— AIM OF THE EXERCISE —
The lines to find are those in the entries that hold the word "whole"; copy every one of them.

(DATA UNDER STUDY begins)

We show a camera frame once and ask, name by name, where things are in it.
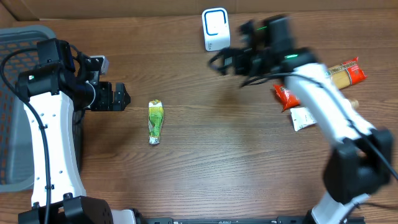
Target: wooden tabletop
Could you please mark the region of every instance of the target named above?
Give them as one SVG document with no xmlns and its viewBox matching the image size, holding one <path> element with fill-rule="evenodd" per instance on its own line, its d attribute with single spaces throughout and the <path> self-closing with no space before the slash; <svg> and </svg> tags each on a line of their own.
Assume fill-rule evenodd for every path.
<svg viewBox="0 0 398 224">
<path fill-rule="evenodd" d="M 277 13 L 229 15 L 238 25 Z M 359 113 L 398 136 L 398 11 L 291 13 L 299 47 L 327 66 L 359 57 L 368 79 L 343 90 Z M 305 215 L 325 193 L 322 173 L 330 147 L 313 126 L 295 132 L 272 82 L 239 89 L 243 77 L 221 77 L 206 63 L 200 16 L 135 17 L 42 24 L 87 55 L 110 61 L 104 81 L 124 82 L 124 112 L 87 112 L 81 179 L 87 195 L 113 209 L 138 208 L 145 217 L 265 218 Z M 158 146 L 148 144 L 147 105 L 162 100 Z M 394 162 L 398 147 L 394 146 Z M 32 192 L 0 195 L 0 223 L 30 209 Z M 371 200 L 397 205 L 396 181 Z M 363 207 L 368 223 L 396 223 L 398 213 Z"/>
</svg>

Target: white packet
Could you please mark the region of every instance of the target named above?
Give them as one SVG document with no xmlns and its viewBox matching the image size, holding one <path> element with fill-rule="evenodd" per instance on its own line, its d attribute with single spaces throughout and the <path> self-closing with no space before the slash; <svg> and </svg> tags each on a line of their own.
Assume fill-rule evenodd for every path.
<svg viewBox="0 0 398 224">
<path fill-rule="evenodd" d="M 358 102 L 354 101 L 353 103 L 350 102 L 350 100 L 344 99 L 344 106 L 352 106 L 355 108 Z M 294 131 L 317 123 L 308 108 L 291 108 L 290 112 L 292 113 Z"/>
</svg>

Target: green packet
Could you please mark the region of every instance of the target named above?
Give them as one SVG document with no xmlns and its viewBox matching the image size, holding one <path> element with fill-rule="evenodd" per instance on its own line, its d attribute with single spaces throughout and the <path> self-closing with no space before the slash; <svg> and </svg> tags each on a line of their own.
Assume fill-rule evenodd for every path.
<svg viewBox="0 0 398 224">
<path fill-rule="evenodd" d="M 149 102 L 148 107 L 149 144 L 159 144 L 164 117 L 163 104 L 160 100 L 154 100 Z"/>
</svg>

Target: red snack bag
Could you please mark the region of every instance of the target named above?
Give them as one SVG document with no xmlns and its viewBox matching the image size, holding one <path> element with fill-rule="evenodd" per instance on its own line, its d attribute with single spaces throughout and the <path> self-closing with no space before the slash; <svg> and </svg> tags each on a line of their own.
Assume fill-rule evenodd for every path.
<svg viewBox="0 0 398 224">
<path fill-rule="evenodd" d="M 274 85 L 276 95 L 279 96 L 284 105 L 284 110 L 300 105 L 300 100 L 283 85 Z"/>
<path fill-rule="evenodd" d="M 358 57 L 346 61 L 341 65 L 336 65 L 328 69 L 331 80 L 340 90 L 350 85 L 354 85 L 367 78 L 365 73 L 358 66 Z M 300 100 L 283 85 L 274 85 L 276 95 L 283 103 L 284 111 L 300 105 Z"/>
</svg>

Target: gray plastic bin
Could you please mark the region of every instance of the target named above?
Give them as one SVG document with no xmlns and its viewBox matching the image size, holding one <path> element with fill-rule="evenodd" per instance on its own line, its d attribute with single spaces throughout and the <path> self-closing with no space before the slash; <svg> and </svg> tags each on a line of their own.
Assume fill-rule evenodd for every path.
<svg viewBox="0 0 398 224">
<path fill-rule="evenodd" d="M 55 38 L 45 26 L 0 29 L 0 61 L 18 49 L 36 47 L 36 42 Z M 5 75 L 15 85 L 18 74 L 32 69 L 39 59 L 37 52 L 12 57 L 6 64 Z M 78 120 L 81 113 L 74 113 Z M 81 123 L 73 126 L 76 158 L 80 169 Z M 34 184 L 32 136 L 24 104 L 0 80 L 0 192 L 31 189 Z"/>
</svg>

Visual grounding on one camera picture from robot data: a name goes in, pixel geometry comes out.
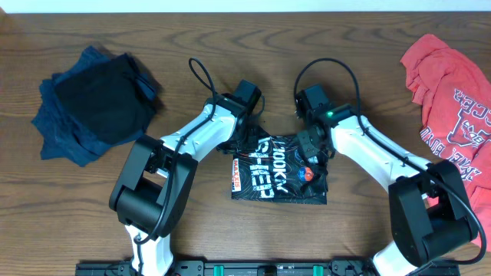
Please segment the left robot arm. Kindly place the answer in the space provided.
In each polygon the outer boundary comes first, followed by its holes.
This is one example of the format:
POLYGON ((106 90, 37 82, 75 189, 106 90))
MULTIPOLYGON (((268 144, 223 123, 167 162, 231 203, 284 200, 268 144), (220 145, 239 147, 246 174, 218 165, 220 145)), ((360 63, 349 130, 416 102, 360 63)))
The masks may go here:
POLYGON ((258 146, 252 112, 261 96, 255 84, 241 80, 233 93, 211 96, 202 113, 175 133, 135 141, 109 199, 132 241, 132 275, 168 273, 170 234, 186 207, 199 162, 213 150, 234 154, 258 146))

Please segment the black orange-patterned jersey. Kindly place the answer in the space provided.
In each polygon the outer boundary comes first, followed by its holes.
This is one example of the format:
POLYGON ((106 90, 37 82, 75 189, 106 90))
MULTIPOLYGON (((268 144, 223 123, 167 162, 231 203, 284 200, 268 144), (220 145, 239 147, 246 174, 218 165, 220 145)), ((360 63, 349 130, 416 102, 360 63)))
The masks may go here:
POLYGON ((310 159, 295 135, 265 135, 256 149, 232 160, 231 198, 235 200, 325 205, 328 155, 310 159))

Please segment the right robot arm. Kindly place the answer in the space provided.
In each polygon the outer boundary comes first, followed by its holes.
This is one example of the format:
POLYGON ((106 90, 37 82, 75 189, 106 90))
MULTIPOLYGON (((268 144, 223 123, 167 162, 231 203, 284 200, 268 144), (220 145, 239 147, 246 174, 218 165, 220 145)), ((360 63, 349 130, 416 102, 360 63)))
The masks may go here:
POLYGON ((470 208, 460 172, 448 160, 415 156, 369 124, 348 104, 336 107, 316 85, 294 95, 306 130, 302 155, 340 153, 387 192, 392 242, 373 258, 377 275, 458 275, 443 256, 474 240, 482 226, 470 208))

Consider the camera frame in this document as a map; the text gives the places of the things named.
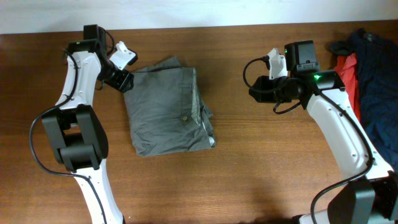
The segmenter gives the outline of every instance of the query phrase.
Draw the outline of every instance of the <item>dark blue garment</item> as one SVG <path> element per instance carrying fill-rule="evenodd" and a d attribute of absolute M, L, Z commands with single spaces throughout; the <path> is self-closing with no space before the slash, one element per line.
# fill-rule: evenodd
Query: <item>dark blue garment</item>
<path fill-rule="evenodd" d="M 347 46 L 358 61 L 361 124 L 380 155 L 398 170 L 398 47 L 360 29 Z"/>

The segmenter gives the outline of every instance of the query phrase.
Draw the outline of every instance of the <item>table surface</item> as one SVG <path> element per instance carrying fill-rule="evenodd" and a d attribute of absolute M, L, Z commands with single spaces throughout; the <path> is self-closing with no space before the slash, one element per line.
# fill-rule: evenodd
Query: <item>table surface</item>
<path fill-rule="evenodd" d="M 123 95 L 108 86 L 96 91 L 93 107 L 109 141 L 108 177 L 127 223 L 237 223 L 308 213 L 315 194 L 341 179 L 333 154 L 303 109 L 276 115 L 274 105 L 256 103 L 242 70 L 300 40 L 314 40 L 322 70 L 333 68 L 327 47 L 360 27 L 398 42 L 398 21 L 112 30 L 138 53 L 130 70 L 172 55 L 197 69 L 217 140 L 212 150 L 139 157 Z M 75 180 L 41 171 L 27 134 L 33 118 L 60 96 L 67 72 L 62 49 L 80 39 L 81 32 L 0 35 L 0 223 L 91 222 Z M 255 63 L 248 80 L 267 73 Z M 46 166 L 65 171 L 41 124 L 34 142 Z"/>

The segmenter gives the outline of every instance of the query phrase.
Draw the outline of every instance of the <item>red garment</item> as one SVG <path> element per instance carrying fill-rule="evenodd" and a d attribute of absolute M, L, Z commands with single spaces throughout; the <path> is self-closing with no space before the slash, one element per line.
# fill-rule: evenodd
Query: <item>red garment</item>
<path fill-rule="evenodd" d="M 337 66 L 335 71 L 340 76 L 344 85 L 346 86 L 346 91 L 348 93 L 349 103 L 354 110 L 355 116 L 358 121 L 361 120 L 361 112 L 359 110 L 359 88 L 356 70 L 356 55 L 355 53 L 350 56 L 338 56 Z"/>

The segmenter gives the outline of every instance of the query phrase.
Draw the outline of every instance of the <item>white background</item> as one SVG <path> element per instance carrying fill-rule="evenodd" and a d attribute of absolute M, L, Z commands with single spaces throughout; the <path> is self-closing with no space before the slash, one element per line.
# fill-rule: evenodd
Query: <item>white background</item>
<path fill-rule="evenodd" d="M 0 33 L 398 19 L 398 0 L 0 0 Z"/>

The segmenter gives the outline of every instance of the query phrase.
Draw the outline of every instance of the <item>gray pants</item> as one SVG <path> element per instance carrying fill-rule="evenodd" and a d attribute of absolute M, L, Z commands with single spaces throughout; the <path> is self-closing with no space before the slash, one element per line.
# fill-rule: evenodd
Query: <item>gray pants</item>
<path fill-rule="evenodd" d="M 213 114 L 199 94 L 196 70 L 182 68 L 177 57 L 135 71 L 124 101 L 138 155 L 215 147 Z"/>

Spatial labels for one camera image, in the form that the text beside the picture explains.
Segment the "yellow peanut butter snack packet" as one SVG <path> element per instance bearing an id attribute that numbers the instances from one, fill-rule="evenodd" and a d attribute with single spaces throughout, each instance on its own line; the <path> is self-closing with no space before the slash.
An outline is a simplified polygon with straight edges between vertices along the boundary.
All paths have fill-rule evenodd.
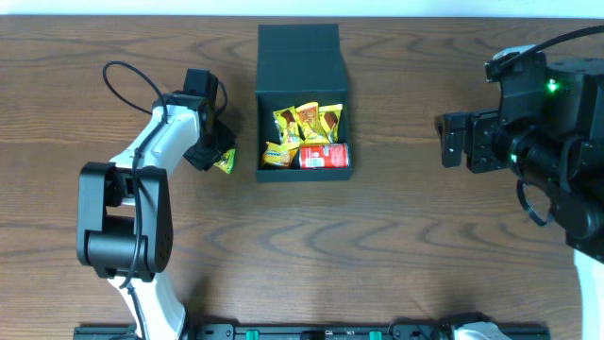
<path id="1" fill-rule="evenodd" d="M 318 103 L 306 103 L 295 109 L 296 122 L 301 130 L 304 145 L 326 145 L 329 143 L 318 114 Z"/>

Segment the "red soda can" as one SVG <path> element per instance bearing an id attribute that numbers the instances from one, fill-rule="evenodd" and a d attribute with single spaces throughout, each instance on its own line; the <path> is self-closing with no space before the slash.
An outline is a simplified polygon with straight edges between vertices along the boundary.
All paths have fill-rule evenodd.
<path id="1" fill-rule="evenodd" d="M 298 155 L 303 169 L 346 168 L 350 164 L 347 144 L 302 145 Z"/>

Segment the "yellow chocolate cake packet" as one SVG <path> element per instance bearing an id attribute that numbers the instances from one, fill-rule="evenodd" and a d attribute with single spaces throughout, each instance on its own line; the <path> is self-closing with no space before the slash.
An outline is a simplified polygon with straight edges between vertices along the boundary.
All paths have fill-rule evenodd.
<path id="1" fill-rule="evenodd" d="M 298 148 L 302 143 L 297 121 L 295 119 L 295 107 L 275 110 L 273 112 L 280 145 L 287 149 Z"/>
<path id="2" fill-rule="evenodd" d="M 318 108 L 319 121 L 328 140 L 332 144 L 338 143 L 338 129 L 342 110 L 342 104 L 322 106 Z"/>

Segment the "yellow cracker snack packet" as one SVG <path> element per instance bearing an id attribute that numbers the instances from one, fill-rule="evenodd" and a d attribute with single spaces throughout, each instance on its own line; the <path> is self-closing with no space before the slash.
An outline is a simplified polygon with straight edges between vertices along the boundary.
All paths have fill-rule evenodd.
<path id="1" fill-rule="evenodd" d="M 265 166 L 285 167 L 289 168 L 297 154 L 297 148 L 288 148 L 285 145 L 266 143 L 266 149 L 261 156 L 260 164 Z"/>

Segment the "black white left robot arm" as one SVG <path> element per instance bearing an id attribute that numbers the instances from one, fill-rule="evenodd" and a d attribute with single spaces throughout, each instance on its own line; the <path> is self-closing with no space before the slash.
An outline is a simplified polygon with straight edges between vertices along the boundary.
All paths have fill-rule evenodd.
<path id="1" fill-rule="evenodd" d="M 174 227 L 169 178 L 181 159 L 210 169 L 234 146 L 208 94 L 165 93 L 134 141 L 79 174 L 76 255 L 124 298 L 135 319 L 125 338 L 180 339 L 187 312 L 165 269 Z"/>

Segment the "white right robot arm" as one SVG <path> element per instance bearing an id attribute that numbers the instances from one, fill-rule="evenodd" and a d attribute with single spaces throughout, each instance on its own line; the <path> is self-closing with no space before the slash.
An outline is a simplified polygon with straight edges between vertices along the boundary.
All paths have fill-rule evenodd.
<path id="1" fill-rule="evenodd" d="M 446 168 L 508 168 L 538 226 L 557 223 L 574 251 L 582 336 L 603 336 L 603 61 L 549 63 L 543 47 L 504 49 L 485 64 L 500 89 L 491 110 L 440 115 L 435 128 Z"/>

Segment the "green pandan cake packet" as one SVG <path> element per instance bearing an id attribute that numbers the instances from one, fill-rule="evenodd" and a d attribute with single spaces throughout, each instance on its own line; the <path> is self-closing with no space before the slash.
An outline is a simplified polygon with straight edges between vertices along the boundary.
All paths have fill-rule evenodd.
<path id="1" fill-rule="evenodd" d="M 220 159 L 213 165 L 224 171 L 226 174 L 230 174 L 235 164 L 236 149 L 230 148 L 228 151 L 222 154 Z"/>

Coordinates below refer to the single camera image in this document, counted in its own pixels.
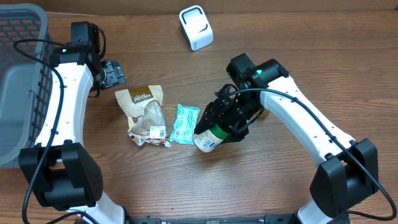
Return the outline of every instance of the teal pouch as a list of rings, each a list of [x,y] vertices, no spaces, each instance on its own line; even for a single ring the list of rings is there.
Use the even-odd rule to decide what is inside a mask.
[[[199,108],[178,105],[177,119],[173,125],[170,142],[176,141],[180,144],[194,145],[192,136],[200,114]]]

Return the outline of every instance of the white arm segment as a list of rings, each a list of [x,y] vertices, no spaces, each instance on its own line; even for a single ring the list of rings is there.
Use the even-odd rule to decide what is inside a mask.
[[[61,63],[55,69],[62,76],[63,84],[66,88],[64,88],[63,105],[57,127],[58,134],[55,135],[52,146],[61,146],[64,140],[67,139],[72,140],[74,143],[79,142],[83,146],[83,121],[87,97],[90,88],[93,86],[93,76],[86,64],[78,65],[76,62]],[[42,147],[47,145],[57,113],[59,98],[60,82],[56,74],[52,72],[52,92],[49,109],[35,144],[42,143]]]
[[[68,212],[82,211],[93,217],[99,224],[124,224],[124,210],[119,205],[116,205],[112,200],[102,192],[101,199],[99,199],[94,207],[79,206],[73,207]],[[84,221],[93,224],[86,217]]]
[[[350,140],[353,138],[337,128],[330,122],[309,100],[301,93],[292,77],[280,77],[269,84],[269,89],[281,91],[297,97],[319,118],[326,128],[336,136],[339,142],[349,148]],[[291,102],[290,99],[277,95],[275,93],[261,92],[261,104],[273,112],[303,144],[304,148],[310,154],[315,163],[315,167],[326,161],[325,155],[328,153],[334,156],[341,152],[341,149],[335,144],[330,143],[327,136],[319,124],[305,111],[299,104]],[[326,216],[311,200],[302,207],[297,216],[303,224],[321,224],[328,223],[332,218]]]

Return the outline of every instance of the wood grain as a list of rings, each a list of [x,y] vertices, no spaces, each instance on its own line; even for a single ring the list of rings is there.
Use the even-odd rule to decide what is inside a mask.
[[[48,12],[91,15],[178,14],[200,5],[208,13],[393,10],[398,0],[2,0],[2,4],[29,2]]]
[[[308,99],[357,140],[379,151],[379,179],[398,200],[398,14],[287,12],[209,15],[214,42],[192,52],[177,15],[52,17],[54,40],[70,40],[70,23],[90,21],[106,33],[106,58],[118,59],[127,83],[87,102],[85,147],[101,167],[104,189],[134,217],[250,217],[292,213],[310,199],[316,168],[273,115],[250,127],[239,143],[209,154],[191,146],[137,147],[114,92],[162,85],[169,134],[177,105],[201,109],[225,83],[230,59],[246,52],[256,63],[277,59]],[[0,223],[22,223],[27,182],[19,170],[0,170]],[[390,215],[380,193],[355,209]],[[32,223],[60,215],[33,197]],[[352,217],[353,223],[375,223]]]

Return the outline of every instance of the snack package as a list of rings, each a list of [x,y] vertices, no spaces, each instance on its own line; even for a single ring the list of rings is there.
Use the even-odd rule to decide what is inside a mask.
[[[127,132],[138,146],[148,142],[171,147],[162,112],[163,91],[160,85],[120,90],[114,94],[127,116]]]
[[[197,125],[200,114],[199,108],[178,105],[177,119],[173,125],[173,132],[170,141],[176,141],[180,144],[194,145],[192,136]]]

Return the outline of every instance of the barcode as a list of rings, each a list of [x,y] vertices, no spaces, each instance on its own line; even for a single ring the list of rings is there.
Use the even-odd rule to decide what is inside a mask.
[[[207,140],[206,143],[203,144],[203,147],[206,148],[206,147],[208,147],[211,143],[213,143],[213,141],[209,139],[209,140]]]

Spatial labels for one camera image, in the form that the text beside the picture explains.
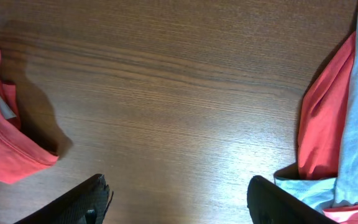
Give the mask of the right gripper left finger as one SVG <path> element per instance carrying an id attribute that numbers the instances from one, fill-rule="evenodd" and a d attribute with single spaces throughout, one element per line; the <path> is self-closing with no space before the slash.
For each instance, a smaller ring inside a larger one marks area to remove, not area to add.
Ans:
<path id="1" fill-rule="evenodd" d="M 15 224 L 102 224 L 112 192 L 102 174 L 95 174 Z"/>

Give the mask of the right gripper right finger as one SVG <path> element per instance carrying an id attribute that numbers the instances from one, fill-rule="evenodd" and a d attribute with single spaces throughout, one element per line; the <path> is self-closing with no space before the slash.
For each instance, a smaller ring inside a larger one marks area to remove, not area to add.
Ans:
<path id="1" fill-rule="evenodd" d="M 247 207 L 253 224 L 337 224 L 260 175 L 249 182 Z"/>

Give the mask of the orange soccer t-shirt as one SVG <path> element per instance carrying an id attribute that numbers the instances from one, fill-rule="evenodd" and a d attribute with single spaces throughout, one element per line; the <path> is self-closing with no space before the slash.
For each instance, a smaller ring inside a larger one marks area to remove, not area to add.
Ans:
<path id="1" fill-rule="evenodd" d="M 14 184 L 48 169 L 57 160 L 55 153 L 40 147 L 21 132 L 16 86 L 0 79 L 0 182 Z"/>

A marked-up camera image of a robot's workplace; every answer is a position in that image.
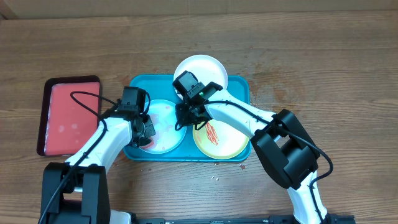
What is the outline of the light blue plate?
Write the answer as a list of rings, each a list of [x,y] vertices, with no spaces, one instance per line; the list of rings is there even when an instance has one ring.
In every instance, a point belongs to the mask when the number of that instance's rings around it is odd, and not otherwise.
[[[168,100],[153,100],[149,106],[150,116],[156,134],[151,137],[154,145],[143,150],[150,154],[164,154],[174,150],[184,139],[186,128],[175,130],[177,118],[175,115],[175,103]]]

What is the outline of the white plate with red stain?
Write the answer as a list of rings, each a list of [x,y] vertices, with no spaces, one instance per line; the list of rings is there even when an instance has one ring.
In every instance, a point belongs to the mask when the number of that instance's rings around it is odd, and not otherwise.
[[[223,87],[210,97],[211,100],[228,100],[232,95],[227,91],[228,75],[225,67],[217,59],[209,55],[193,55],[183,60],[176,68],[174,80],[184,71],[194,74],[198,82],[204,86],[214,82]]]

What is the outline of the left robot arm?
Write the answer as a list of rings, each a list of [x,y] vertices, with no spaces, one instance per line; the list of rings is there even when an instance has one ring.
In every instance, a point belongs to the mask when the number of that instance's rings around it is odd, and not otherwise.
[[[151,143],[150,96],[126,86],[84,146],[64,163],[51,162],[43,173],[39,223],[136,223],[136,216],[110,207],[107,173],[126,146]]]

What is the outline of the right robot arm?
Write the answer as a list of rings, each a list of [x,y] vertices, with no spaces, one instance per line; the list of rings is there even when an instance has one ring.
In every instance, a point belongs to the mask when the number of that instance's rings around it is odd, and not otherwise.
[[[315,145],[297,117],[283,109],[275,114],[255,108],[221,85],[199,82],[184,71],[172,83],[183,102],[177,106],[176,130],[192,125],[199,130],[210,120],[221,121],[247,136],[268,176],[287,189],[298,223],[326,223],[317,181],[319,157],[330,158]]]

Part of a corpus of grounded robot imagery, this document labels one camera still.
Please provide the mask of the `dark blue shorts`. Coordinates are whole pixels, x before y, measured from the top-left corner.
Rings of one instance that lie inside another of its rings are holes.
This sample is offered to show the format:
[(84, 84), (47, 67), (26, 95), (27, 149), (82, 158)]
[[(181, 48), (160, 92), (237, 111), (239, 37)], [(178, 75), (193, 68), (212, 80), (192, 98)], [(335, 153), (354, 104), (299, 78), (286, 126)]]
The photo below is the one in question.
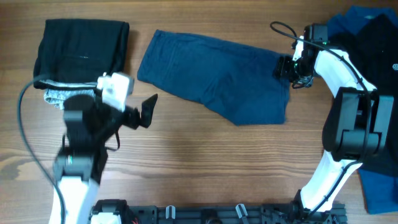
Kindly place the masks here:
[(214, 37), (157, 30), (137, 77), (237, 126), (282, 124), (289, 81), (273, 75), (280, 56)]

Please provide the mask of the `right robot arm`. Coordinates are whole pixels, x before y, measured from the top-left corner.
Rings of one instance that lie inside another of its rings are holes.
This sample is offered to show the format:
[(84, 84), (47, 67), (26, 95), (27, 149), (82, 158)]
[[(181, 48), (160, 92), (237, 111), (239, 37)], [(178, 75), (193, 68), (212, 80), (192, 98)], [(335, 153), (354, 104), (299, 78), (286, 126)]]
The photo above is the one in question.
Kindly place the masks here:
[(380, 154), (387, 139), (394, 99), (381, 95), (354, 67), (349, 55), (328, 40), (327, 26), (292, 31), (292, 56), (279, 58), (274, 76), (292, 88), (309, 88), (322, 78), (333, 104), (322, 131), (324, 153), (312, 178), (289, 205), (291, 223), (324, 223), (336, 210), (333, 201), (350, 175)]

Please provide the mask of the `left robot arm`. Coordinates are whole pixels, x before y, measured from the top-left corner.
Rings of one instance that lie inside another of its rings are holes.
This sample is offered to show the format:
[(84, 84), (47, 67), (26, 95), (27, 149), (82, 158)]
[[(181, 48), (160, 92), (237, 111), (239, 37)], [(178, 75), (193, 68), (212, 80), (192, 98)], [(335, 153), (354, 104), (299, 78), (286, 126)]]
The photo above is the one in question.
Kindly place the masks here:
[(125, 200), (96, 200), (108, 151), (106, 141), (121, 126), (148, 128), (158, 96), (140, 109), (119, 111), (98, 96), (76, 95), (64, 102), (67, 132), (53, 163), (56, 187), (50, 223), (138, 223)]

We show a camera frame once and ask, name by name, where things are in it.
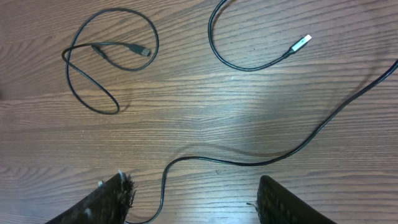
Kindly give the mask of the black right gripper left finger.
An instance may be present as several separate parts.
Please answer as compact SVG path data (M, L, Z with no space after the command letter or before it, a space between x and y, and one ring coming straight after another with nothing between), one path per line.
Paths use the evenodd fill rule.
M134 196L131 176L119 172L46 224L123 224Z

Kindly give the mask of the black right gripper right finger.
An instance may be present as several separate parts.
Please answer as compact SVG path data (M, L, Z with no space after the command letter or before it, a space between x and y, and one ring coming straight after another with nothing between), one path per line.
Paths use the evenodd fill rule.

(DATA UNDER STUDY ends)

— COMPLETED TASK —
Please provide the mask of the `dark blue shorts`. Coordinates are whole pixels, x before y, measured from the top-left corner.
Please provide the mask of the `right robot arm`. Coordinates are whole pixels, x before y, measured from the top-left corner.
Please provide the mask of the `left robot arm`. Coordinates are whole pixels, x before y, measured from the top-left corner.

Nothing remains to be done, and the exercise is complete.